The Long Dead End Road to Surgery

Last week two references to Deep Brain Stimulation were made to me on the same day, prompting me to revisit a piece I started to write over a year ago and couldn't complete. My emotions on this difficult experience were still too raw at the time to allow a measured writing. Perhaps now I can do the subject justice.

Deep Brain Stimulation (DBS) has been fairly successful, not in curing the disease, but by increasing mobility and allowing the patient to function on fewer Parkinson's medications. It is not a static procedure; it allows long-term post-surgical adjustments to be made as the patient continues to degenerate, in theory allowing an expectation of stasis of symptoms at least. 

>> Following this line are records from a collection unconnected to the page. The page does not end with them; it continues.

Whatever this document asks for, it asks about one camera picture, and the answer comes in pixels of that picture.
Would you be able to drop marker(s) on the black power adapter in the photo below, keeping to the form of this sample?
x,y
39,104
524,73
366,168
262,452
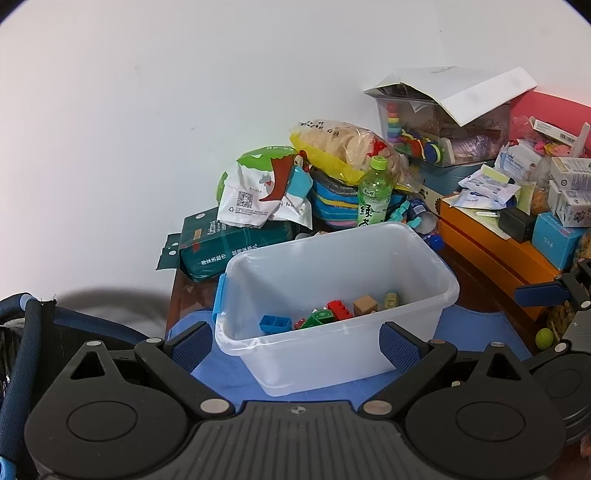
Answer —
x,y
516,225

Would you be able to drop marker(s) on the blue cloth mat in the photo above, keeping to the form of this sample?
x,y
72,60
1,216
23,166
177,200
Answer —
x,y
475,332

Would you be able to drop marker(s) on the white green paper bag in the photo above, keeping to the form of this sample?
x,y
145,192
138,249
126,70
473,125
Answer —
x,y
258,189

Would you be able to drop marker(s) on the rainbow stacking toy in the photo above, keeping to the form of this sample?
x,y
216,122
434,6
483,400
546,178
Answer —
x,y
394,122

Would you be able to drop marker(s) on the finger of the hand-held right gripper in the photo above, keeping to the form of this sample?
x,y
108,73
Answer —
x,y
540,294
561,347

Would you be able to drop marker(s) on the white wipes pack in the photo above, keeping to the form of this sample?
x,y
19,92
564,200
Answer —
x,y
521,159

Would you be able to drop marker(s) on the teal plastic toy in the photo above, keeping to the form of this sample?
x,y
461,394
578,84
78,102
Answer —
x,y
405,214

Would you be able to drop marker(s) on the large red building brick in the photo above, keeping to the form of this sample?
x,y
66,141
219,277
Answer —
x,y
339,309

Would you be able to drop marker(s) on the light blue box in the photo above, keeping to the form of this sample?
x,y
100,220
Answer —
x,y
556,242

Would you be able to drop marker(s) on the white printed carton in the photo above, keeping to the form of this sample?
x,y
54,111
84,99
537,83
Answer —
x,y
575,207
572,171

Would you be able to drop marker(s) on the clear bottle with blue cap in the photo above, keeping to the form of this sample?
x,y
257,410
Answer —
x,y
427,221

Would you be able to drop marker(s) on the brown cube block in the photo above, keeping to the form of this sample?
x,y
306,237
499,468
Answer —
x,y
365,304

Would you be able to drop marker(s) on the small green ball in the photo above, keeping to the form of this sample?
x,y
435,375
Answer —
x,y
545,338

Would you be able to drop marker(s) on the blue building block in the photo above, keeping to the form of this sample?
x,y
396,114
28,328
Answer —
x,y
274,323

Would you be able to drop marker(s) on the red board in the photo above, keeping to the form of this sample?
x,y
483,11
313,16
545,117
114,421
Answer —
x,y
549,104

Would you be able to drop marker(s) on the crispy snack packet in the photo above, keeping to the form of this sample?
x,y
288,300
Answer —
x,y
540,199

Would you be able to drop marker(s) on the olive toy tank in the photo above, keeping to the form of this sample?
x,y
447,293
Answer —
x,y
391,300

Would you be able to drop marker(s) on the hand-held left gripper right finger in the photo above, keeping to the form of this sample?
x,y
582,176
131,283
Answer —
x,y
399,346

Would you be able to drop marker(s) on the flat orange box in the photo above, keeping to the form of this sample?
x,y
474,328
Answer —
x,y
480,272
508,258

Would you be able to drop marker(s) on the green white toy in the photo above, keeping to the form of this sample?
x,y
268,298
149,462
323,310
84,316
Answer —
x,y
318,319

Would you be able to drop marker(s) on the white barcode carton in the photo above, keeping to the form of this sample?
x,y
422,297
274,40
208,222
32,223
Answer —
x,y
551,129

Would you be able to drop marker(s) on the yellow cracker snack bag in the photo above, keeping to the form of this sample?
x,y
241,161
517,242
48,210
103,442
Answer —
x,y
341,145

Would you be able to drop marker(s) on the clear plastic toy box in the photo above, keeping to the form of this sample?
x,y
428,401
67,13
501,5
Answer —
x,y
429,120

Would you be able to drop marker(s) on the white plastic container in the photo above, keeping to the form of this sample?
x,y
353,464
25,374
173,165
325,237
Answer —
x,y
323,364

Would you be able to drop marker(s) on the wicker basket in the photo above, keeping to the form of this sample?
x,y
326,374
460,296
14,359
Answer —
x,y
584,244

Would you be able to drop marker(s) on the green tea bottle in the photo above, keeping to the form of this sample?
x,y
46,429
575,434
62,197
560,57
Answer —
x,y
375,198

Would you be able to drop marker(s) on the white blue tissue packet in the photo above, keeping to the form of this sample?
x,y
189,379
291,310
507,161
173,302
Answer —
x,y
489,177
480,198

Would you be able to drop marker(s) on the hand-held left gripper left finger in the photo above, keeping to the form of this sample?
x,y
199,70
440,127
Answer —
x,y
189,346

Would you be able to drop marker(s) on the black chair with blue trim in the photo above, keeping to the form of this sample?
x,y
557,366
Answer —
x,y
18,369

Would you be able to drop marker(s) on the dark blue printed box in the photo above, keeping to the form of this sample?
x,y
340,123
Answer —
x,y
434,194

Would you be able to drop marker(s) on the colourful felt stack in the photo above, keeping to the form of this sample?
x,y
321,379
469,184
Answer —
x,y
332,205

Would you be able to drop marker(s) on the dark green package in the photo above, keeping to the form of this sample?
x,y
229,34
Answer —
x,y
217,258

It has been used to treat PD for well over ten years and was discovered almost by accident during a procedure called pallidotomy that has now fallen into disfavour because of its short-term efficacy. Very simply, during a pallidotomy, a small lesion was created in the brain, killing a tiny amount of brain tissue. This destruction of tissue helped to minimize the debilitating dyskinesia caused by the Levadopa drug therapy. While performing this surgery, it was discovered that the electrodes or probes being used to locate the optimum location in the brain for "frying" were actually causing an immediate improvement in the patient. (The surgery must be performed with the patient sedated but awake so he can give feedback to the surgeons). The pallidotomy, which permanently destroys brain matter, was replaced by DBS, which does not.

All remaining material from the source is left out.